La réponse de Lamartine a paru trop pacifique et idéaliste au goût de son vibrant confrère. Et Musset écrit dans l’élan, dès le lendemain, des couplets qui rappellent notamment l’épopée napoléonienne : « Nous l’avons eu, votre Rhin allemand. / Que faisaient vos vertus germaines, / Quand notre César tout-puissant / De son ombre couvrait vos plaines ? […] » (…) Ces vers sont étonnamment prémonitoires du conflit franco-allemand et des trois guerres à venir, entre 1870 et 1945.

« [La colonisation ne se fait pas] dans des pots de fleurs sur les terrasses d’Alger. »2111

Thomas Robert BUGEAUD (1784-1849). Lettres inédites du Maréchal Bugeaud, duc d’Isly, 1808-1849 (posthume, 1922)

Avec son franc-parler militaire, il déplore le manque de moyens que lui donne la France.

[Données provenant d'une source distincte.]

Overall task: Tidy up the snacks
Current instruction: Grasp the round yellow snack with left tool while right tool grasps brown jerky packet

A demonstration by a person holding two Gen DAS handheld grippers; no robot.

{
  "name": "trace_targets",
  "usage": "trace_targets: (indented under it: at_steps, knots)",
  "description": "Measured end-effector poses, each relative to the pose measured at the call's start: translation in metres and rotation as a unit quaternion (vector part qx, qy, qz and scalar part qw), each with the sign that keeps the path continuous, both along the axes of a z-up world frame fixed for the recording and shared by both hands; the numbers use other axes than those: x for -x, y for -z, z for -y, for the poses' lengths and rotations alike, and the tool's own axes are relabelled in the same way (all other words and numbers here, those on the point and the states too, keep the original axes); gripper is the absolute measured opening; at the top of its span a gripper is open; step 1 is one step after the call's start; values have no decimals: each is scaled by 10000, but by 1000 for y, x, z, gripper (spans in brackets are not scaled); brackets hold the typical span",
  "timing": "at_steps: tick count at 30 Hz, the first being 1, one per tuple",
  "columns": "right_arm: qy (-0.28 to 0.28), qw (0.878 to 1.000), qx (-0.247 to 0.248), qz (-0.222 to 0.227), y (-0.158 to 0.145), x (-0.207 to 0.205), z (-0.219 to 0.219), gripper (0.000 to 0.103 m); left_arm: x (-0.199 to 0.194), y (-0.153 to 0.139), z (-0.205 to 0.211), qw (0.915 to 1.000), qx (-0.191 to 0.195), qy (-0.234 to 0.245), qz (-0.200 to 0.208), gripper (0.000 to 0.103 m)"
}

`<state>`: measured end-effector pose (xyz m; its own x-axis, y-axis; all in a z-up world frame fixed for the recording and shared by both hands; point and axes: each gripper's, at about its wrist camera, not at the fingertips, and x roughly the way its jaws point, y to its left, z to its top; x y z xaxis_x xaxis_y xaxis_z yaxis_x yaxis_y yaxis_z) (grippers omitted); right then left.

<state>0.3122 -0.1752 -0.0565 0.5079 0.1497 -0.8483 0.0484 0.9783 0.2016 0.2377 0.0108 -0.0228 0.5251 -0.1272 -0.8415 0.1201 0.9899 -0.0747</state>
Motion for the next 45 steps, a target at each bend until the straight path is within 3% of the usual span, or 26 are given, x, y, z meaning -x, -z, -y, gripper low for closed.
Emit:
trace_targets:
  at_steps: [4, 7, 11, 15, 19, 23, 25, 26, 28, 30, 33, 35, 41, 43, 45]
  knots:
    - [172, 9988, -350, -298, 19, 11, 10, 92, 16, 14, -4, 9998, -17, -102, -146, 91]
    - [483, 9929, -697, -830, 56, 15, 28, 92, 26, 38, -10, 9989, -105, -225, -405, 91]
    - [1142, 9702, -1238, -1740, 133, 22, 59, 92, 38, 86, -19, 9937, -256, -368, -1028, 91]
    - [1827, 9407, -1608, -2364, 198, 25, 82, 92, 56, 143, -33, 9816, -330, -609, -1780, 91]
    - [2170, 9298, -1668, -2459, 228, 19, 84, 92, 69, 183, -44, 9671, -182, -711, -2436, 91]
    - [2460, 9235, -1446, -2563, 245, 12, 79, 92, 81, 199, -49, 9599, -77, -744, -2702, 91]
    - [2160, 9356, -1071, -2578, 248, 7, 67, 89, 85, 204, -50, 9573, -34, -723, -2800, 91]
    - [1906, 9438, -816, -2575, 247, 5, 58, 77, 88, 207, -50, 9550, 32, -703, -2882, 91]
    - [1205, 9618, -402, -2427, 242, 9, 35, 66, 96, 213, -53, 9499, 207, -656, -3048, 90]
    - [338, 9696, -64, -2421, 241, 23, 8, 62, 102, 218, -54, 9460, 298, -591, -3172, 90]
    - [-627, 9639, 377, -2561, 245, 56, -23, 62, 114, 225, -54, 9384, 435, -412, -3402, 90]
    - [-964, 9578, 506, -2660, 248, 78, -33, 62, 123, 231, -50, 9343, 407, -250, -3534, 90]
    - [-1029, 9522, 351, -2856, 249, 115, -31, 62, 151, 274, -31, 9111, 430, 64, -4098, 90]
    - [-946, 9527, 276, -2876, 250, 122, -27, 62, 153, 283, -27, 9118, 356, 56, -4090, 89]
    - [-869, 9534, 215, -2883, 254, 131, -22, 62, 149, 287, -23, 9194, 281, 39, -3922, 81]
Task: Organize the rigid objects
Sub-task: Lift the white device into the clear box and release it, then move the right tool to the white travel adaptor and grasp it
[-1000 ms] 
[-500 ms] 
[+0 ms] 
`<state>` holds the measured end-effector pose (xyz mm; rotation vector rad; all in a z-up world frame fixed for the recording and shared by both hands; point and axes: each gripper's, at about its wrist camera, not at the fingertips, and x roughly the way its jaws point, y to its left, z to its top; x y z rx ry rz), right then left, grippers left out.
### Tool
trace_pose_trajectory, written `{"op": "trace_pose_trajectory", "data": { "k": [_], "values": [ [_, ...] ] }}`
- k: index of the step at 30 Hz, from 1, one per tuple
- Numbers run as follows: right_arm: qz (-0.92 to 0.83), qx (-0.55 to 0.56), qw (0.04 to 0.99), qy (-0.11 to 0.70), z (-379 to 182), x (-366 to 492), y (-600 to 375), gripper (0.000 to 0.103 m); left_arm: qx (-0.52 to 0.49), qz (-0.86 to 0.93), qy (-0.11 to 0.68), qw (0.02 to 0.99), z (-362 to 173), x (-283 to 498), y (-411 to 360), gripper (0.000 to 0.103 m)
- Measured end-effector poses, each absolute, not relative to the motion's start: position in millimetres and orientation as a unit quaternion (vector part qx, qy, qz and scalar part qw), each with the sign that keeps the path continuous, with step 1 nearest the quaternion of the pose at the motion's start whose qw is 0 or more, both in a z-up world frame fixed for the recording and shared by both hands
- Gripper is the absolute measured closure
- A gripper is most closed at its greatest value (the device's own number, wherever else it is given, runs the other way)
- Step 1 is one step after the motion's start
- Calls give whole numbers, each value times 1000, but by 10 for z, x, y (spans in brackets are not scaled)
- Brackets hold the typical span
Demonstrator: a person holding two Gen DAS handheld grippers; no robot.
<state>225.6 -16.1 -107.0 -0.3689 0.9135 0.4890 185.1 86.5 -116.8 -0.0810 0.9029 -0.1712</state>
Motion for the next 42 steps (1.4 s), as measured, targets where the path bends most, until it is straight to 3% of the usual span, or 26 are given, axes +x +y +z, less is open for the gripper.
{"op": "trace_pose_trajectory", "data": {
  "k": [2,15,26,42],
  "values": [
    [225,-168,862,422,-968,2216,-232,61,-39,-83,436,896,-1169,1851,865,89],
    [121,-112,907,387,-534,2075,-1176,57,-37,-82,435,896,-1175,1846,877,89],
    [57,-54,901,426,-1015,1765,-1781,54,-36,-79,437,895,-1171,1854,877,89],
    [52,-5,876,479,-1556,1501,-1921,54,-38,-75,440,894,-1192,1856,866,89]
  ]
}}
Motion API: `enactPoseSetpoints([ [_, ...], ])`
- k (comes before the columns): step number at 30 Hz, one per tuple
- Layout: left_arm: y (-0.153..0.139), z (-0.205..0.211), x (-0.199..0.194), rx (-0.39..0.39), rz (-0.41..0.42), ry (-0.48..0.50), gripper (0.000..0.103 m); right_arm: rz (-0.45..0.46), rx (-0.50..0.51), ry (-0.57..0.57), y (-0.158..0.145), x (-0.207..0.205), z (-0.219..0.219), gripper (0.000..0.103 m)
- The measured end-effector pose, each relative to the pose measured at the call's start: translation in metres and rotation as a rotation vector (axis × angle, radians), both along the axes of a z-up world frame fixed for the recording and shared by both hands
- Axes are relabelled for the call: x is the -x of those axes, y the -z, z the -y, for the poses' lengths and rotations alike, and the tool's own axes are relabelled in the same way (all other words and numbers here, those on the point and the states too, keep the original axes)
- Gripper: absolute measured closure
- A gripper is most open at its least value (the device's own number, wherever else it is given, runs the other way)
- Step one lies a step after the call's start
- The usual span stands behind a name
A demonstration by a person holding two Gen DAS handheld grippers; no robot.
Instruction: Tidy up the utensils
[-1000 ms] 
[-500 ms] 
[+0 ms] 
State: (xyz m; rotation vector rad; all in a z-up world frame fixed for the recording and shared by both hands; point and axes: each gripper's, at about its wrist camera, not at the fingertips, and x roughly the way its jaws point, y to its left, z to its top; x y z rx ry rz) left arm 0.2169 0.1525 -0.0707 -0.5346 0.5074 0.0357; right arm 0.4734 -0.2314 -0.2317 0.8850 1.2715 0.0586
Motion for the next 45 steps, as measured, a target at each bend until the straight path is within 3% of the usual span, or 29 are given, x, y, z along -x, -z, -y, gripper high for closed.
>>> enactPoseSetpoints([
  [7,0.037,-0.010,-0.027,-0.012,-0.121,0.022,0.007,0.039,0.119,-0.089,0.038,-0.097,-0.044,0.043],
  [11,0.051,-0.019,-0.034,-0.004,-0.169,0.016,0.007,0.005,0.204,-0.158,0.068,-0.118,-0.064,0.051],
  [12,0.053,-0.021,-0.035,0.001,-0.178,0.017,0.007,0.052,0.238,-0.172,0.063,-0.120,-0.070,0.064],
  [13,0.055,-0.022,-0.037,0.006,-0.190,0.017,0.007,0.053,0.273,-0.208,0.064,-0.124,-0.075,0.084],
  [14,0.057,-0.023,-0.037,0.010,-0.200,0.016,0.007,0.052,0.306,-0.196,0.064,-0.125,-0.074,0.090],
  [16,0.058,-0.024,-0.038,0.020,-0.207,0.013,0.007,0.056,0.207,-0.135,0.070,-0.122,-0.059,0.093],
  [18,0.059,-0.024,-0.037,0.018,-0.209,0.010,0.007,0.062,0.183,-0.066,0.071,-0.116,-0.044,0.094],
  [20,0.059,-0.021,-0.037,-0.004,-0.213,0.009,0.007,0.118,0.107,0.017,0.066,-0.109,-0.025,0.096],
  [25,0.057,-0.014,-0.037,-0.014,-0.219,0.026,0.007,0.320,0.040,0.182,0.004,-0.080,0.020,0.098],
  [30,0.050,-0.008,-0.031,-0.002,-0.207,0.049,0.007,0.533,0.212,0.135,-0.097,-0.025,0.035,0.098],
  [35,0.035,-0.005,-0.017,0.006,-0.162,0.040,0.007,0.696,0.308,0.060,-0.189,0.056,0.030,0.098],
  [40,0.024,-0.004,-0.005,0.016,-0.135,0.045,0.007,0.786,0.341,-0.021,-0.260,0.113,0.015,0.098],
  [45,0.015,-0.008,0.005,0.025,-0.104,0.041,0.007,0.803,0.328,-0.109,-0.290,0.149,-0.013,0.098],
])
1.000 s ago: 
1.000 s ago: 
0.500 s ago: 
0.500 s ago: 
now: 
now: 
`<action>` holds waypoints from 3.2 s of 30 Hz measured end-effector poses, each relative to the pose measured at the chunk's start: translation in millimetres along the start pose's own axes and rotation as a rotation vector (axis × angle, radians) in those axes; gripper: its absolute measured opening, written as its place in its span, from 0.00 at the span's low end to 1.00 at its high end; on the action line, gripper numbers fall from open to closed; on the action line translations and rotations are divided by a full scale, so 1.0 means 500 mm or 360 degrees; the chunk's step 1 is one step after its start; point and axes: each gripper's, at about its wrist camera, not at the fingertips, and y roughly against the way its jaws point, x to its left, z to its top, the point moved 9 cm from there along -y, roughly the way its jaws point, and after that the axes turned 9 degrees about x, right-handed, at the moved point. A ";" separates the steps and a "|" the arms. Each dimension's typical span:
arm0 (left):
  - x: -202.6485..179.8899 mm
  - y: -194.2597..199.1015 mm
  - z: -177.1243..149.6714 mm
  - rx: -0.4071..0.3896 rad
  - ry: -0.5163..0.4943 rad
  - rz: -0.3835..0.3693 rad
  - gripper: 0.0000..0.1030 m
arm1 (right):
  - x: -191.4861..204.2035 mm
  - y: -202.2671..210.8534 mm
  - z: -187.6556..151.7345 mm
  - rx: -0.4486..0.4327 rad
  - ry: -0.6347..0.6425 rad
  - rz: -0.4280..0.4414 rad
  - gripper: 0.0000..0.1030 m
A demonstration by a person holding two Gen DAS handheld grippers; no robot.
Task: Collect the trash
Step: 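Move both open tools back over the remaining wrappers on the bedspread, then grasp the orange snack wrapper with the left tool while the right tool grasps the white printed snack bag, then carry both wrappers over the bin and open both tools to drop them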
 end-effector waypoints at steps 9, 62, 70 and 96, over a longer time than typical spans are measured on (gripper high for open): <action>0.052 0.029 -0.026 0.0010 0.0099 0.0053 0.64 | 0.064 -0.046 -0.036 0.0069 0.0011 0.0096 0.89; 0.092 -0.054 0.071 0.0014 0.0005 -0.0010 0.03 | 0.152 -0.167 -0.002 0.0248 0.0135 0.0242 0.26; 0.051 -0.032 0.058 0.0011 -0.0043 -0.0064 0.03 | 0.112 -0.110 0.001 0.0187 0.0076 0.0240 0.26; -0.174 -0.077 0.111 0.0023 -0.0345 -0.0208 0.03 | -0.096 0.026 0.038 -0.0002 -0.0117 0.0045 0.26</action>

Les députés sont bien loin de la réalité des opérations sur le terrain, en 1842. Le ministère Soult-Guizot a des problèmes plus hexagonaux – politiques, économiques et sociaux – et d’autres colonies sont à l’ordre du jour : occupation de l’archipel des Marquises, protectorat à Tahiti, fondations de comptoirs fortifiés en Côte d’Ivoire (…)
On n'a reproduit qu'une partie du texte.